$1.4 billion to build or rehabilitate nearly 10,000 homes
In 2024, let's build more of every kind of housing--single family homes, apartments, and mixed-use buildings. In 2024, we will make the largest investment to build housing in Michigan history.
We will invest almost $1.4 billion to build or
rehabilitate nearly 10,000 homes. That's10 times what we put into housing just 10 years ago. Getting this done will support thousands of good-paying, middle-class jobs in the skilled trades--from pipefitters and carpenters to bricklayers and roofers.
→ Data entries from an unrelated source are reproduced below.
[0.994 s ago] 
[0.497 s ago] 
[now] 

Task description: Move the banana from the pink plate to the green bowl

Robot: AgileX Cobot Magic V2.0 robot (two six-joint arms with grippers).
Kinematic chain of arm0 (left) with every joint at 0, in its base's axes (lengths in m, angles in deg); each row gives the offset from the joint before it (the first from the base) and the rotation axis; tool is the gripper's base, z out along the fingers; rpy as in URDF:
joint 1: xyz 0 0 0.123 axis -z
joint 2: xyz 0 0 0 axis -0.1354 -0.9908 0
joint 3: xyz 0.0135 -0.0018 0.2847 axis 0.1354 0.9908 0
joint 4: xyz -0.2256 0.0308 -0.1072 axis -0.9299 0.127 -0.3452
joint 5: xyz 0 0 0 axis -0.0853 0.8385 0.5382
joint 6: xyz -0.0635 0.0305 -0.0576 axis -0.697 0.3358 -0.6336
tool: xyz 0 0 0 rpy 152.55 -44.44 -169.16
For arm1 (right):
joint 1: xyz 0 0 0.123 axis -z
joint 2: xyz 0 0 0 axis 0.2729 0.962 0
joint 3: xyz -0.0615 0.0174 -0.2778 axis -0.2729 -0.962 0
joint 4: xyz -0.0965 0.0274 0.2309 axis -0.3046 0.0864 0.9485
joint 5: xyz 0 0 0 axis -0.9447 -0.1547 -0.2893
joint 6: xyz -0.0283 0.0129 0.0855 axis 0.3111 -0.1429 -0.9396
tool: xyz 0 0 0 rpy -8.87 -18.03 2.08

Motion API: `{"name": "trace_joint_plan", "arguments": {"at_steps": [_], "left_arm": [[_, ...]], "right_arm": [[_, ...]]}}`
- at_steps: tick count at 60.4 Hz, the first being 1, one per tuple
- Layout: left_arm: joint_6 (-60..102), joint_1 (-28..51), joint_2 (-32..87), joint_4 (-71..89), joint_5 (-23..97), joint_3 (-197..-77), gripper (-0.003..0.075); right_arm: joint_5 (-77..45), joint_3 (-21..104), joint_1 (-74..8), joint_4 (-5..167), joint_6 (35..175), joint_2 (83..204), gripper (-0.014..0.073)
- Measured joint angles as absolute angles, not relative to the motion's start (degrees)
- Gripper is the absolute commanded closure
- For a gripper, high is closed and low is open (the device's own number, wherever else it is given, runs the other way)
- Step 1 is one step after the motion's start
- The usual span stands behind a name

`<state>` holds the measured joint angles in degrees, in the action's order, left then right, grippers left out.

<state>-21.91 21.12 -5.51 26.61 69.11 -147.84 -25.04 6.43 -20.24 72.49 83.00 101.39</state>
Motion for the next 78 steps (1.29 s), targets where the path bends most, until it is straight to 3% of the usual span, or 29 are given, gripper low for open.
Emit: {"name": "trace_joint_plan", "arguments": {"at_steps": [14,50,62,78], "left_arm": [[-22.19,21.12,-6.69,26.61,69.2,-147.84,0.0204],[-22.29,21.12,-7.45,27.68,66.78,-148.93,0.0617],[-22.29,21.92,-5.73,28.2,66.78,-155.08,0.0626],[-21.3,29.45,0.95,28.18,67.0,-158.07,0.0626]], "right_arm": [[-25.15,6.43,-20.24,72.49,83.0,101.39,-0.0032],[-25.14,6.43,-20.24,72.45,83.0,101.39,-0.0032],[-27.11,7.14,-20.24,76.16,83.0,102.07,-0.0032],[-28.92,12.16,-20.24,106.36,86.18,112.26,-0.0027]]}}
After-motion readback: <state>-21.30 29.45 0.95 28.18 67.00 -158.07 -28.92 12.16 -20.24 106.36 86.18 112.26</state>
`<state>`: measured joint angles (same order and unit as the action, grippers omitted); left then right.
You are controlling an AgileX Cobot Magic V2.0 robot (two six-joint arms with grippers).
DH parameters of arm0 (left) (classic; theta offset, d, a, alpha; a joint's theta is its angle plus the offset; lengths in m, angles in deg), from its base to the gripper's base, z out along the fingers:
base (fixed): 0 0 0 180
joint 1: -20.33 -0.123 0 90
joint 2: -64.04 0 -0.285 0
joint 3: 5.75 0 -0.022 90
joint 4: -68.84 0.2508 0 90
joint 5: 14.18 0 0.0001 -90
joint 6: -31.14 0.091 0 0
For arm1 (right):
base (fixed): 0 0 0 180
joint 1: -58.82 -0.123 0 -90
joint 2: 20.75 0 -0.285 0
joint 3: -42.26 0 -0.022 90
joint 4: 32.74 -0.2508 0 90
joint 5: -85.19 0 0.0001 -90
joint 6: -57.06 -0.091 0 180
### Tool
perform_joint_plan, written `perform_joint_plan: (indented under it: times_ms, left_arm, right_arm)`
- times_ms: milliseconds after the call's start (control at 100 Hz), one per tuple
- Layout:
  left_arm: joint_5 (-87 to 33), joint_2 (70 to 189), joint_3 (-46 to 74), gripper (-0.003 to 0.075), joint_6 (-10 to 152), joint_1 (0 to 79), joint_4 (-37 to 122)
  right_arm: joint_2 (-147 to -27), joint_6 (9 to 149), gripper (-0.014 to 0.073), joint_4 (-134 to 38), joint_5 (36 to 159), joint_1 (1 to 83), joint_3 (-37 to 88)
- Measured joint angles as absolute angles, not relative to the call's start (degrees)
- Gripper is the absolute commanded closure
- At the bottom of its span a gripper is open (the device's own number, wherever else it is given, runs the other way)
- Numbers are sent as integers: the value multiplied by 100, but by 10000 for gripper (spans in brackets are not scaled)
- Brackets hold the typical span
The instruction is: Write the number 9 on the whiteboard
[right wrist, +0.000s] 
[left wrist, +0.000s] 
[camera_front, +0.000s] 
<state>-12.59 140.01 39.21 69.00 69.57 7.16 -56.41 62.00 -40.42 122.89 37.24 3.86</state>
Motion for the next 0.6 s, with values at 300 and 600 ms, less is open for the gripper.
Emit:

Source: 2024 State of the State Address to the Michigan legislature
, Jan 24, 2024
Sustainable funding for our economic development efforts
Make it in Michigan proposes a sustainable funding source for our economic development efforts while growing talent, making our communities better places to live, and helping our state become a place where anyone can thrive. If we get this done,
we can move faster year-round to compete and win cutting-edge manufacturing projects and bring more supply chains home. We can create opportunity for you and your family and support local economies and small businesses across our state.
Source: 2023 State of the State Address to the Michigan legislature
, Jan 25, 2023
I will continue finding ways to keep fixing the damn roads
If you haven't heard, roads are pretty important to me and every Michigander--our state flower might as well be an orange barrel! Since I took office, we've fixed 16,000 lane miles and 1,200 bridges, supporting 89,000 jobs. Throughout my second term,
I will continue finding ways to keep fixing the damn roads. And as we fix them, let's build the most innovative transportation systems in the country.
Source: 2023 State of the State Address to the Michigan legislature
, Jan 25, 2023
Incredibly dangerous to say that states declare bankruptcy
Q: You've heard Senator McConnell, the Republican leader in the Senate, suggest that some states should consider bankruptcy. Is default an option for the state of Michigan?
WHITMER: No. And it's outrageous for Senator McConnell to even suggest that. The fact of the matter is, our general fund budget when adjusted for the inflation is the same size it was during -- when
Richard Nixon was our president. We have been incredibly smart stewards. But the fact of the matter is that for Senator McConnell to suggest that is incredibly dangerous.
And I don't think that the vast majority of governors in this country, Republican and Democratic, would agree with him. He's wrong.
If economy doesn't work for working people, it doesn't work
When the president says the economy is strong, my question is, strong for whom? Strong for the wealthy who are reaping rewards from tax cuts they don't need? The American economy needs to be a different kind of strong.
Michigan invented the middle class, so we know: if the economy doesn't work for working people, it just doesn't work. Who fights for working, hard-working Americans? Democrats do.
In the House, Democrats passed a bill on equal pay, another bill to give 30 million Americans a raise by increasing the minimum wage, and legislation to give Medicare the power to negotiate lower drug prices.
Those bills and more than 275 other bills are gathering dust on Mitch McConnell's desk. Senator McConnell, America needs you to move those bills.
Kid with a shovel did more for infrastructure than GOP
Monte Scott is 13. Monte's street was covered in potholes. He got tired of waiting for them to get fixed, so he grabbed a shovel and filled them in himself. Everyone benefits when we invest in infrastructure. Congressional Democrats have presented
proposals to keep us moving forward, but President Trump and the Republicans in the Senate are blocking the path. When it comes to infrastructure, Monte has tried to do more with a shovel than the Republicans have with the Oval Office and the Senate.
Source: CNN on Democratic response to 2020 State of the Union
, Feb 4, 2020
Most important metric is rising family income
Whitmer says we need to continue on the path toward job creation as well as investments in critical infrastructure and public education. She acknowledges the unemployment rate has fallen--from 14.9% in 2009 to 4.9% in November--but contends
it is not the true measure of success in the state. "I think the most important metric is our family incomes, are they rising," said
Whitmer. "Have they been raised because of the policies that have been put forth in Lansing, and the answer is no.
At the end of the day the most important metric is; does a family in Kalamazoo believe that their paycheck is able to cover the bills that they have."